** Task instructions **
Every line in the entries where "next" is found should be copied.

[[ Data supplied open ]]

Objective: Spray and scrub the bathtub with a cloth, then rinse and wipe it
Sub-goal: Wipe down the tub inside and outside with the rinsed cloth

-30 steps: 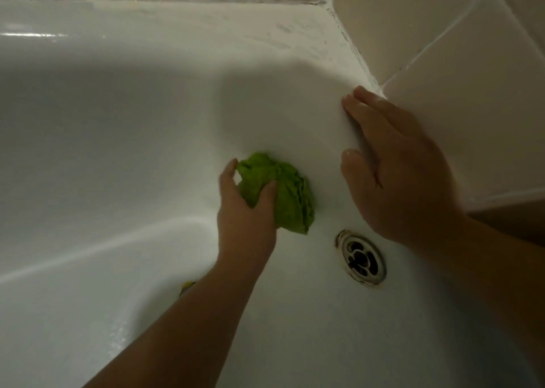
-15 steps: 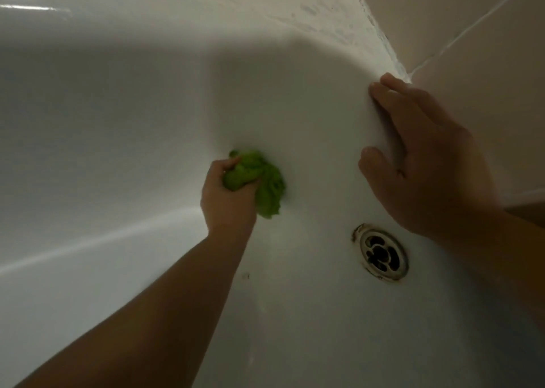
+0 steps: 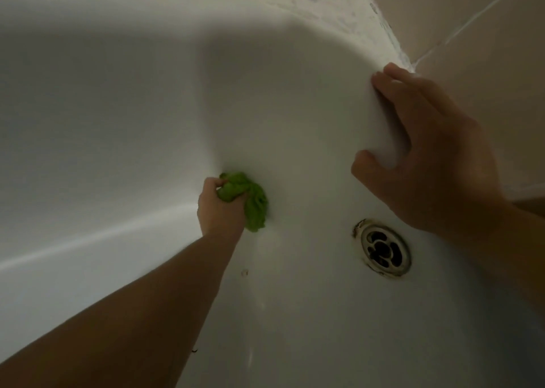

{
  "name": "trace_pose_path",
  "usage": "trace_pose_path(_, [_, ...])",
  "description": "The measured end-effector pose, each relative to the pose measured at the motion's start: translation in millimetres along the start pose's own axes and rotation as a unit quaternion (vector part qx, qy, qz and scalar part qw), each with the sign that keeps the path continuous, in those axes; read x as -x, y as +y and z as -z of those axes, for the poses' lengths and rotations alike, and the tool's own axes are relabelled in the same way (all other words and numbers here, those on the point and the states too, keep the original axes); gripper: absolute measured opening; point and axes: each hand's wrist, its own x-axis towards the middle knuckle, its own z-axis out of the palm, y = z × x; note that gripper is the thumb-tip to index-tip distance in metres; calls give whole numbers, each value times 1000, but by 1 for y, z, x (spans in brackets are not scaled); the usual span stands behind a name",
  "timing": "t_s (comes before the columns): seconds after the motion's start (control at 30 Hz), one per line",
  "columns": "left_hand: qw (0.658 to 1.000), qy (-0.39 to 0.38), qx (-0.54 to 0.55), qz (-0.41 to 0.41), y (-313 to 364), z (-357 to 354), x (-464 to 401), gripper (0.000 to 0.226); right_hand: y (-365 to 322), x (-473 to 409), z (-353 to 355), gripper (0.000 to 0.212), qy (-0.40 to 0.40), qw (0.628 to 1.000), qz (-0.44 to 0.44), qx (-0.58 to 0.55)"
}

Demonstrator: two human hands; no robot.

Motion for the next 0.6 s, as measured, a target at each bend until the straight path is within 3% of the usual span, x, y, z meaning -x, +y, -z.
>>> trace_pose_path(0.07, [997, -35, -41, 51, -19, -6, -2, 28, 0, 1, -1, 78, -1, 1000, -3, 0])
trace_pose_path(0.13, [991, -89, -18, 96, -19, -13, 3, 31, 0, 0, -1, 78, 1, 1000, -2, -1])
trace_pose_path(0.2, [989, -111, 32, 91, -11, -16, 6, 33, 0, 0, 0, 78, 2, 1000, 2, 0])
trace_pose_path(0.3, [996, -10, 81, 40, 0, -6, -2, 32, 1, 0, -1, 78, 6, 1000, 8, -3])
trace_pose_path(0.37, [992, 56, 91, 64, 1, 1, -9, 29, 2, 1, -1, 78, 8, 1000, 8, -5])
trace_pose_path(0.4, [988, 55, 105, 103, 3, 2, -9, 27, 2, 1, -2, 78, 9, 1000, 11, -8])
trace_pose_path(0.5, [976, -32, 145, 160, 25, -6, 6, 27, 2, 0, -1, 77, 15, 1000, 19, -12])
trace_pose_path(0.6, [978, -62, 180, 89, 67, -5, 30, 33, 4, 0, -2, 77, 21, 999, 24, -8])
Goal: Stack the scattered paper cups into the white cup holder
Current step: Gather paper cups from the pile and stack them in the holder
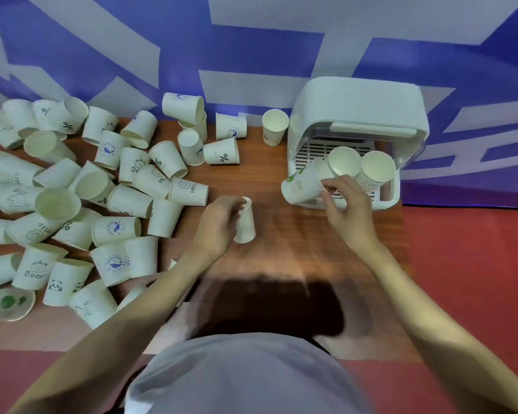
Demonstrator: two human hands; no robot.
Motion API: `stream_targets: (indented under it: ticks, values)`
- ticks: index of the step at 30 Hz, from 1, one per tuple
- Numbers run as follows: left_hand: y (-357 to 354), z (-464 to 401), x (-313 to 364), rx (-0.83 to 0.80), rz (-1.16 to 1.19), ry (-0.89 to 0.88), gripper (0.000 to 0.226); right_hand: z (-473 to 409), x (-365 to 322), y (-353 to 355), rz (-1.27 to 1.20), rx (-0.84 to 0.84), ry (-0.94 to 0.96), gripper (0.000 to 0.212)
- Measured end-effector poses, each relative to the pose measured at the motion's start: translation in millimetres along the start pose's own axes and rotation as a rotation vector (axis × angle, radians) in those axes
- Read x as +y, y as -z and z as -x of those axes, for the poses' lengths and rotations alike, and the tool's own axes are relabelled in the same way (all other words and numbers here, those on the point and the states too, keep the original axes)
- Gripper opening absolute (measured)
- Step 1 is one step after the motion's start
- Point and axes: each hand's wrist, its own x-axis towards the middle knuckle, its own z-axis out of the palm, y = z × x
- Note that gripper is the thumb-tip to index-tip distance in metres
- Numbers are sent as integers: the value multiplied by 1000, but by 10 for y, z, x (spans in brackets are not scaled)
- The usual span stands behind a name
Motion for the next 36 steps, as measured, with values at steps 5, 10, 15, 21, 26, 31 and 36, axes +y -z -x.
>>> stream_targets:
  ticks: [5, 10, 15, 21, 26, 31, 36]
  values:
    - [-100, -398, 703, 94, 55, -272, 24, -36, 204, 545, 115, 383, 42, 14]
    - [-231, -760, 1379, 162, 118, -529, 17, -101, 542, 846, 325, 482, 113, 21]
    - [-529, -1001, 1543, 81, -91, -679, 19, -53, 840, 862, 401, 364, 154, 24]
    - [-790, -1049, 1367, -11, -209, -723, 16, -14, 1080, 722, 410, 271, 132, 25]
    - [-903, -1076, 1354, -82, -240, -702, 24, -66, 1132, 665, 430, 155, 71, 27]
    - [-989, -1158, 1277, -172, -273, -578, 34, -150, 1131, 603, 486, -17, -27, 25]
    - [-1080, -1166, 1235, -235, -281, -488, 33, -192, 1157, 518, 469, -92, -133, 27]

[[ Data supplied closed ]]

** Final answer **
Motion for the next 0.6 s, as measured, a target at each bend until the straight path is within 3% of the usual span, x, y, z meaning -x, +y, -z.
Motion for the next 36 steps, as measured, with values at steps 5, 10, 15, 21, 26, 31 and 36, axes +y -z -x.

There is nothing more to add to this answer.